Durante su conferencia matutina, la mandataria explicó que la presencia de estos funcionarios está regulada mediante un comité del Gabinete de Seguridad, encargado de revisar y aprobar las solicitudes presentadas por las distintas embajadas acreditadas en el país.
“Ahí se aprueba y tienen que cumplir con que cada mes tienen que estar informando cuál es su actuación en México. La gran mayoría de ellos lo cumple o bueno, lo cumplen quienes han sido aprobados”.
Sheinbaum detalló que entre los agentes autorizados se encuentran integrantes de agencias de migración, inteligencia y seguridad, quienes deben rendir informes periódicos sobre las actividades que realizan en territorio nacional.
La presidenta señaló que el problema surge cuando funcionarios extranjeros realizan operaciones en México sin informar ni contar con la autorización del gobierno federal. Como ejemplo, recordó el caso registrado en Chihuahua, donde agentes del FBI presuntamente llevaban a cabo actividades sin el permiso correspondiente.

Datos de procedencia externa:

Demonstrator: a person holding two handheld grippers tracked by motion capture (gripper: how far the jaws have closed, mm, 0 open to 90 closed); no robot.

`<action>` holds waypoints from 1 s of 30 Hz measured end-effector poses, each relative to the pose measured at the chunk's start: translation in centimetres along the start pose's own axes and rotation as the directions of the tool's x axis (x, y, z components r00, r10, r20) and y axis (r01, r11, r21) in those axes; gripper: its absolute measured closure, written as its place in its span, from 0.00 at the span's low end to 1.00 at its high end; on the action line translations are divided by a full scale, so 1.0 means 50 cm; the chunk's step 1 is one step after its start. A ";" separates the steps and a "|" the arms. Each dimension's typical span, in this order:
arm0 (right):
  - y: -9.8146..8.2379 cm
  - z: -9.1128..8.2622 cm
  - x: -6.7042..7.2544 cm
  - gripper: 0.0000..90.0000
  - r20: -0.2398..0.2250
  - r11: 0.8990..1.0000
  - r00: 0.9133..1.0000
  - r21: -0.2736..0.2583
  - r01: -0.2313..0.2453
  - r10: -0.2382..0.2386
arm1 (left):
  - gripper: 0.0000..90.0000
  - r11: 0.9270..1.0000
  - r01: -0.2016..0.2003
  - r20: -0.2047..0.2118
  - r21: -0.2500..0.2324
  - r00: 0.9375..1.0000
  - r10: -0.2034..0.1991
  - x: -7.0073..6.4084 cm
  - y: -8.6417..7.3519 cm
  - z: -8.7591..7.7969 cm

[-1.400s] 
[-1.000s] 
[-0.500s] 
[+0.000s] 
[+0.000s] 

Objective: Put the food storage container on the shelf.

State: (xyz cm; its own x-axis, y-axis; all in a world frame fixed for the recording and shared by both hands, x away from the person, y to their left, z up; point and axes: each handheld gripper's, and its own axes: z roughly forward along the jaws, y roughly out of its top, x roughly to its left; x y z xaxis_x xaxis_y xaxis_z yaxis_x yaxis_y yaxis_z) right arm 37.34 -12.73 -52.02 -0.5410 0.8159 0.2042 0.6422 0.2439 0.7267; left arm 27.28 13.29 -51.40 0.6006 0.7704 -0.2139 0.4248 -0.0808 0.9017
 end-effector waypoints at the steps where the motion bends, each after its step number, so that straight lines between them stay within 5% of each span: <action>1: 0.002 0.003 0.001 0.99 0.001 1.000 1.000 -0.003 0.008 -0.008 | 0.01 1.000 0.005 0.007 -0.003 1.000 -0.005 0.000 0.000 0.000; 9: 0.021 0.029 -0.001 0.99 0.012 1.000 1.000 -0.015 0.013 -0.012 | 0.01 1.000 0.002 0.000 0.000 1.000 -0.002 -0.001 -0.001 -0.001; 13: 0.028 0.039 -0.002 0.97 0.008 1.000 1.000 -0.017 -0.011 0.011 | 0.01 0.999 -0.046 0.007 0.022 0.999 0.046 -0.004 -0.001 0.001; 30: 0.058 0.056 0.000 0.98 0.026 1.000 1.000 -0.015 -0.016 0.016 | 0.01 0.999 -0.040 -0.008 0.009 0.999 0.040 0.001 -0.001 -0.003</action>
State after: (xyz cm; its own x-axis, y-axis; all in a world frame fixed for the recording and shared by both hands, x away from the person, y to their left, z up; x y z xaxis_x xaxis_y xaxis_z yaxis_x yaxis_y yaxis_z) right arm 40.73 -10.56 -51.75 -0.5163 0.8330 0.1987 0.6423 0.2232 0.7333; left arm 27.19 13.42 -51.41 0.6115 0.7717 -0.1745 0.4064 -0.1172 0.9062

La mandataria indicó que ese es el único caso de este tipo que su administración tiene identificado hasta el momento y reiteró que cualquier actividad de agencias extranjeras debe apegarse a los mecanismos establecidos por las autoridades mexicanas.
Asimismo, subrayó que su gobierno mantendrá una relación de cooperación con Estados Unidos, aunque dejó claro que ello no implica permitir acciones que vulneren la soberanía nacional.
“Nosotros no buscamos una confrontación con el gobierno de Estados Unidos. Eso es muy importante, porque es mejor siempre usar la vía diplomática”.
Sheinbaum agregó que privilegiar el diálogo no significa dejar de señalar posibles violaciones a la soberanía o a los derechos de los mexicanos, ni renunciar a expresar desacuerdos con el gobierno estadounidense cuando sea necesario.
“Eso no quiere decir que dejemos que violen la soberanía o que dejemos que haya violación a los derechos humanos de los mexicanos en Estados Unidos o que cuando no estamos de acuerdo con algo también lo manifestemos”.
En ese sentido, reiteró que a México le conviene mantener una relación bilateral sólida con Estados Unidos, pero basada en el respeto mutuo y el uso de los canales diplomáticos para atender cualquier diferencia.
“Eso no quiere decir que nos quedemos callados. Tampoco quiere decir que cuando no estamos de acuerdo no lo hagamos también por todas las vías diplomáticas que están a nuestra disposición. No quiere decir que el canciller no hable directamente con el embajador o con el departamento de Estado para manifestarlo o en otros temas como el comercio, pues que no haya una relación bilateral”, enfatizó la presidenta.